Figure 5

Mathematically allowed magnetic states of a collinear two-sublattice antiferromagnet as a function of J, γ, D and B. (a) As magnetic field B increases from 0 to B_SFO (for a FO SFO transition) or to B_SFOB and B_SFOF (for a SO SFO transition) and then to B_SFI, the antiferromagnet transfers from an AFM ground state to a FO SFO transition 1 or a FO SFO transition 2 or a SO SFO transition, and then to a SFOD state, from where a SFI transition occurs until all spins are flipped by applied magnetic field. (b) When $D=-\frac{1}{2}\gamma$ and J>−γ, there exists an AFM easy plane. (c) When $D=-\frac{1}{2}\gamma$ and J=−γ, the SFID state has the same energy level as that of the AFM ground state. (d) Based on the above analysis of b, c, one can deduce that when J=D=γ=0, if magnetic field B>0 applied, all spins will directly go to the SFID state and point to the applied-field direction.

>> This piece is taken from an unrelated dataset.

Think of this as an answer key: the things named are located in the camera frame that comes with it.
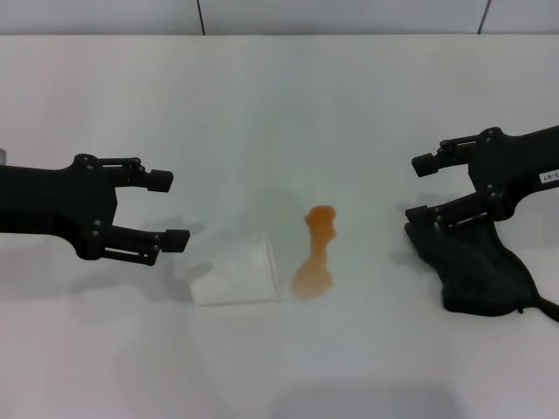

This is the so-called superparamagnetism. (e) When J>0 and $D>-\frac{1}{2}\gamma$, the AFM easy axis is along the z direction, whereas when $D<-\frac{1}{2}\gamma$, the x axis becomes an AFM easy direction. (f) When J>0 and $J>\frac{1}{2}(2D-\gamma )$, the magnet houses an AFM state, whereas when $J<\frac{1}{2}(2D-\gamma )$, the spins are ferromagnetically arranged. (g) When J>0 and $J=\frac{1}{2}(2D-\gamma )$, it is reasonable to deduce that the AFM state coexists with the FM state.